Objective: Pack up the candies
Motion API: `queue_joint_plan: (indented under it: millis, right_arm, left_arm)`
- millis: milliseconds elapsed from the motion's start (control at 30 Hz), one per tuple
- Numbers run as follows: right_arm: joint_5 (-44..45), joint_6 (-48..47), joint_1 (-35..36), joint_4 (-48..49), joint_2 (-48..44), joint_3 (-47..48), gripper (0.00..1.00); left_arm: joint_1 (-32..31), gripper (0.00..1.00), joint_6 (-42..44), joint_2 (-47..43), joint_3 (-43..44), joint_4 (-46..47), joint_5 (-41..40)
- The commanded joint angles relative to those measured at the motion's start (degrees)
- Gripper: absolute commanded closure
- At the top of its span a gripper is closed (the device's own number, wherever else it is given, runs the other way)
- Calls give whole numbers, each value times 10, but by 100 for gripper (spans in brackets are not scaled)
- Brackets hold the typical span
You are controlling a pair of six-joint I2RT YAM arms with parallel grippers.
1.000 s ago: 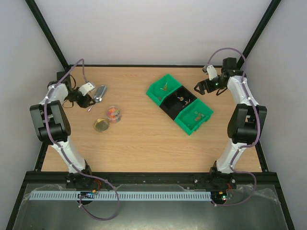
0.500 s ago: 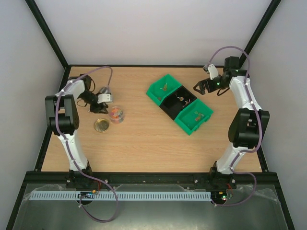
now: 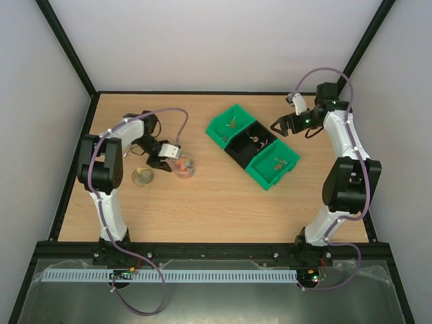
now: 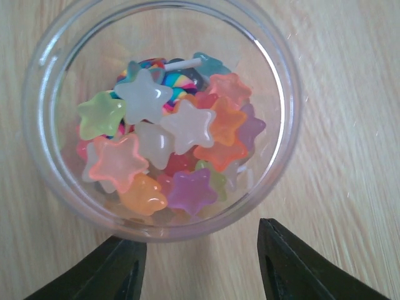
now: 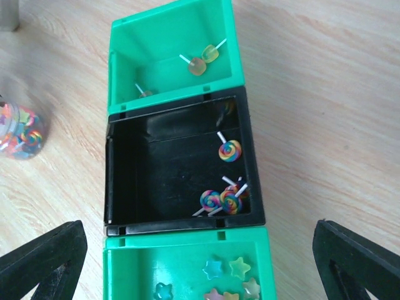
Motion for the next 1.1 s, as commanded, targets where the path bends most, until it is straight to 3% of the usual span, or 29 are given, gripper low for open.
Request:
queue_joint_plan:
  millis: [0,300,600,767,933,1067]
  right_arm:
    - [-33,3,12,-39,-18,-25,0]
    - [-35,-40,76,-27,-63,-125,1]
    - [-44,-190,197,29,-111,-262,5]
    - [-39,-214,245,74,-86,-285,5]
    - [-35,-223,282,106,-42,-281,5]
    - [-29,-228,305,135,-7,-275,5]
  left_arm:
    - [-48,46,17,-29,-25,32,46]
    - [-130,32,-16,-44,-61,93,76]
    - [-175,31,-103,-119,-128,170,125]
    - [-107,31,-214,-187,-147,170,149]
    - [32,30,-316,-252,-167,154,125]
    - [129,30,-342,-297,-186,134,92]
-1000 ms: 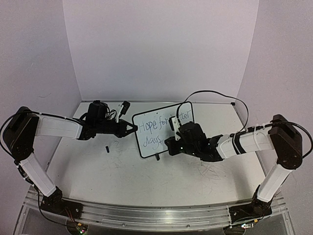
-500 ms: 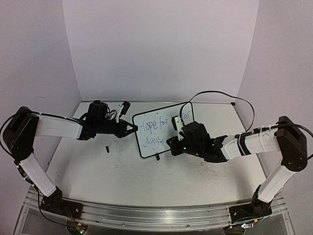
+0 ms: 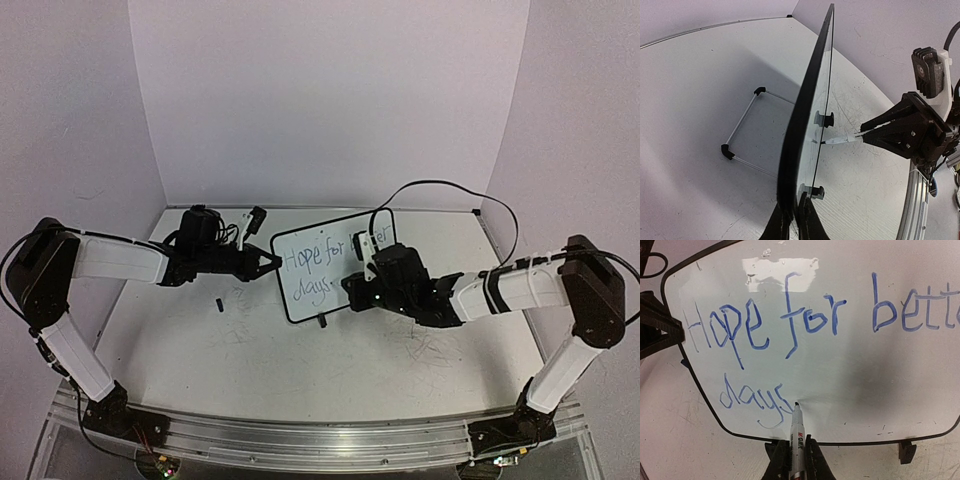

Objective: Write a sentence on the whiteboard
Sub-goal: Write a sentence on the whiteboard, then pick up the pen cap from the center of the board.

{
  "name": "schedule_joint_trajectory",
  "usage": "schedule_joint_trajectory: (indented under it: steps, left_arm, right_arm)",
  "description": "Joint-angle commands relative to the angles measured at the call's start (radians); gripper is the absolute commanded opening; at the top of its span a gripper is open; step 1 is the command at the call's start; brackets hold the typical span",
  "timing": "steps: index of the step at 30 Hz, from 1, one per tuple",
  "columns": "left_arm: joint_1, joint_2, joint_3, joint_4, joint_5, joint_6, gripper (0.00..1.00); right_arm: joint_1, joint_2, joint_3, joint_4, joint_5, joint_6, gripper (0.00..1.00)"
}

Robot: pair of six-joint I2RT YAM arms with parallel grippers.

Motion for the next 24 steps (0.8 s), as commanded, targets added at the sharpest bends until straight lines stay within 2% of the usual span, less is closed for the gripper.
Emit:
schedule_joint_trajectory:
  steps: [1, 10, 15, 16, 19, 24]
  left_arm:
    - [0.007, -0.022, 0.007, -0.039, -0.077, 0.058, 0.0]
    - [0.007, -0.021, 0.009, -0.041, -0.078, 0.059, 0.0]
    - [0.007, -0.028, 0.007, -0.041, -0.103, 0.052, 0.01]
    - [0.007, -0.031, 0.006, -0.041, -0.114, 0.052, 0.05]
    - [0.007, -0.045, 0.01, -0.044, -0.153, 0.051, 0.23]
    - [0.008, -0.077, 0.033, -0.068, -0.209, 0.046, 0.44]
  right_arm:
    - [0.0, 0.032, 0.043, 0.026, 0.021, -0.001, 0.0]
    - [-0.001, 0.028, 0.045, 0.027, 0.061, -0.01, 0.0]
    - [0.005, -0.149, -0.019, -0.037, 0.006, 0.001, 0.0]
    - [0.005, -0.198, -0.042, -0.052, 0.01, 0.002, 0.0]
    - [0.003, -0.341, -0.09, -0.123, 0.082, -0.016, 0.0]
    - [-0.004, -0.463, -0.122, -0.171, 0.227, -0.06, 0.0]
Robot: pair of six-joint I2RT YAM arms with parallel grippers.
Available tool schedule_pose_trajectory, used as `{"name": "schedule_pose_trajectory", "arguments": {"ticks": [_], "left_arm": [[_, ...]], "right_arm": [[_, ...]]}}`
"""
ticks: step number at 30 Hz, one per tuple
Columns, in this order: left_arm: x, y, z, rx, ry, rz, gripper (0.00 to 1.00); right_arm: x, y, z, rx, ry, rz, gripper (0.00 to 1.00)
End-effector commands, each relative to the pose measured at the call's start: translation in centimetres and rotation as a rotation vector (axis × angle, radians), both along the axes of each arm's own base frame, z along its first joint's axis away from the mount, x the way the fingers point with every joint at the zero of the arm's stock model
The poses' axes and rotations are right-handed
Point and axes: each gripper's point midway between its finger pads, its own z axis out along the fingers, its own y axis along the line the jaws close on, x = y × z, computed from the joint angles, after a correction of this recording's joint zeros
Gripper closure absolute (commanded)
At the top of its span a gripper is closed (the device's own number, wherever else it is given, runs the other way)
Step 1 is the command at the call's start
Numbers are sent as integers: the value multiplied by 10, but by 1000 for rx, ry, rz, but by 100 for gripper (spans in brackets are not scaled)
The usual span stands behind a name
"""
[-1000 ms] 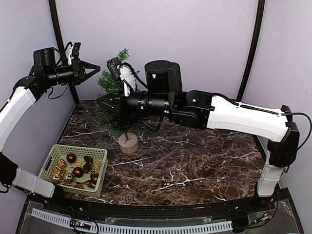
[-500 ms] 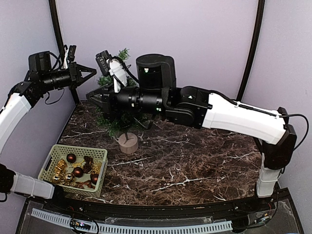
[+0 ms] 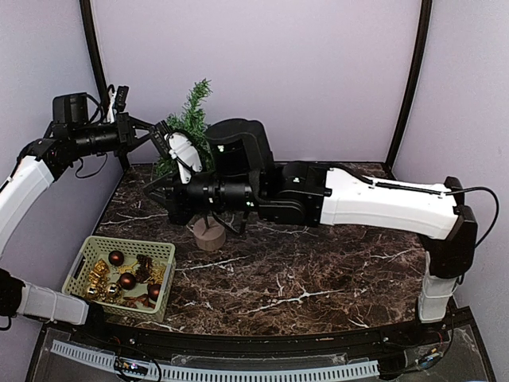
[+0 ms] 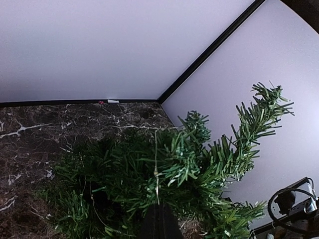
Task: Decorate the small christmas tree
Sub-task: Wrap the side of the string light in the gap of the branches.
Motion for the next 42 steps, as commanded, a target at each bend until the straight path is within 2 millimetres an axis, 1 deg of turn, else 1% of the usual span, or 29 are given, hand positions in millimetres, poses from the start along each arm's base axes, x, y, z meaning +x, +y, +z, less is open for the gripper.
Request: {"name": "schedule_pose_trajectory", "arguments": {"ticks": [1,3,7,13,15,18,20,24,30,36,42], "left_arm": [[2,8,-6,29,-2,37,100],[4,10,-8,40,7,50,100],[8,8,-8,32,13,41,100],[8,1,-2,2,2,-4,100],[6,0,-3,6,6,-13,100],[7,-3,-7,15,20,-38,100],[5,-6,-7,10,25,-61,100],[2,-11,1,-19,0,-102,100],[2,-15,8,-51,-25,-130,100],[3,-17,6,-60,-18,-140,99],[3,-17,5,-59,-22,-140,98]], "right_arm": [[-18,-14,20,56,17,15,100],[-18,-18,18,60,24,8,100],[-20,-27,22,81,28,6,100],[-11,-45,32,110,12,-67,100],[-8,-53,34,117,8,-93,100],[-3,-63,32,109,2,-135,100],[0,-70,36,115,-7,-158,100],[4,-79,47,129,-35,-188,100],[11,-84,68,159,-79,-233,100],[30,-84,90,199,-102,-305,100],[57,-79,95,204,-75,-346,100]]}}
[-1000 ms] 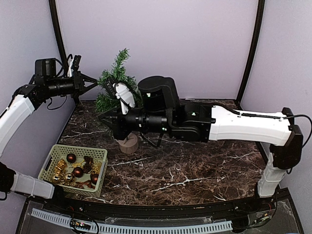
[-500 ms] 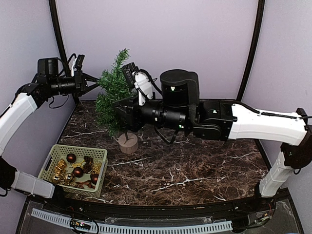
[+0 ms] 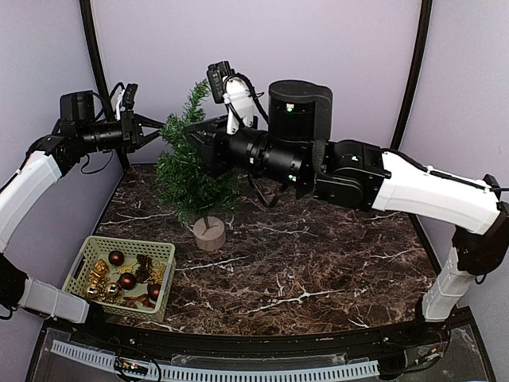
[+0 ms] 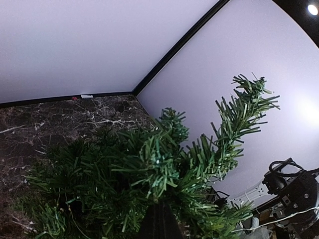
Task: Decorate the small christmas tree
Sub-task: Wrap the side of the string light in the gap of the branches.
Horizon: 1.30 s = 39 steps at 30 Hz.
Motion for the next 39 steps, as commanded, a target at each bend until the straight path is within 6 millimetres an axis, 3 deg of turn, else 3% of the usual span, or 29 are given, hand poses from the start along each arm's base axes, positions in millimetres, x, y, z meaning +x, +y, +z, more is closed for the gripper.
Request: {"name": "schedule_pose_trajectory", "arguments": {"ticks": [1,7,10,17,24,30,39], "left_arm": [[4,4,2,-3,-24,14,98],[5,5,0,10,-31,26,94],[4,8,3,26,-57,46,87],[0,19,9,89,-130,108,56],[-24,21,28,127,-255,89,34],[-40,14,29,124,-284,11,28],[-43,1,12,159,-256,-23,23]], "right_arm": [[21,-1,19,56,11,-40,100],[46,-2,15,77,55,-69,100],[56,-2,14,82,71,-81,100],[76,-6,-1,74,121,-131,100],[78,-14,-21,56,164,-158,100],[81,-19,-50,24,219,-186,100],[87,-32,-60,15,233,-223,100]]}}
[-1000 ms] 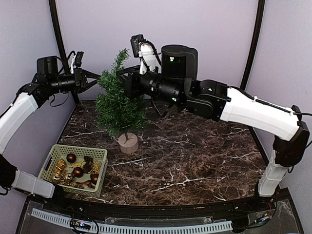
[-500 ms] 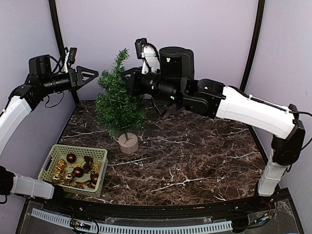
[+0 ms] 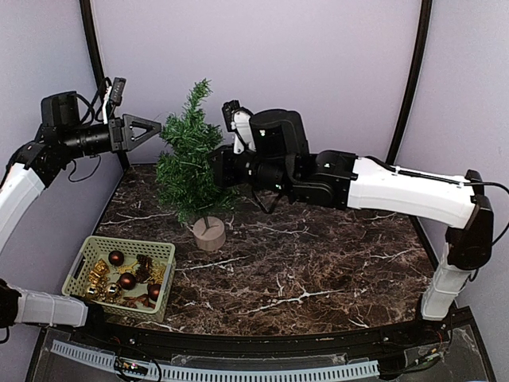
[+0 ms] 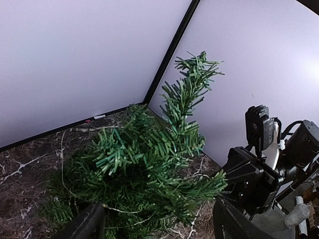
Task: Decorate the small christmas tree
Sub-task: Wrap the side of the string light in the gap of the branches.
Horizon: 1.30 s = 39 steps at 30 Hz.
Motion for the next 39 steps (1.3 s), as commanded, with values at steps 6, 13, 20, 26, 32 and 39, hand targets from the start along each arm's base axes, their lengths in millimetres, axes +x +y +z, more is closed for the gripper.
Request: {"name": "schedule_pose_trajectory", "arguments": {"ticks": [6,13,20,26,32,39], "left_arm": [[9,1,-20,45,40,71,28],[10,1,-14,1,35,84,28],[-6,-14,0,-44,-18,-65,23],[0,-12,-12,-9,16,-37,22],[5,-11,-20,0,44,-21,38],[8,-12,-26,0,53,-25,51]], "right_arm": [[22,-38,35,70,-37,-93,100],[37,-58,33,54,-36,-140,100],[37,-55,47,39,-74,-96,100],[48,-48,57,27,-105,-98,100],[46,-37,78,66,-139,-53,100],[48,-25,95,66,-186,-22,100]]}}
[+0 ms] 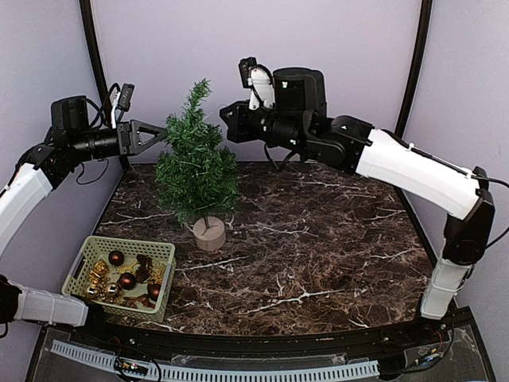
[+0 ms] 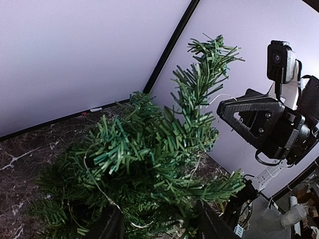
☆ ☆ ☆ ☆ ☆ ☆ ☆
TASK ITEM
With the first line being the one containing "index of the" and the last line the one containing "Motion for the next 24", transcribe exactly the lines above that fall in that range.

WRITTEN ANSWER
  "timing": "steps: index of the step at 30 Hz, from 1, one per tuple",
  "columns": "left_arm: joint_1, joint_2, joint_3, joint_4, joint_5, joint_6, gripper (0.00..1.00); right_arm: joint_1, joint_2, joint_3, joint_4, joint_5, joint_6, gripper (0.00..1.00)"
}

Robot: pair of six-joint I2RT YAM arms with parallel grippers.

Motion for the next 24 steps (0.8 s), as commanded, targets added at the sharpest bends until straight lines stay within 2% of the usual span, less is closed for the gripper.

The response is complete as it stands.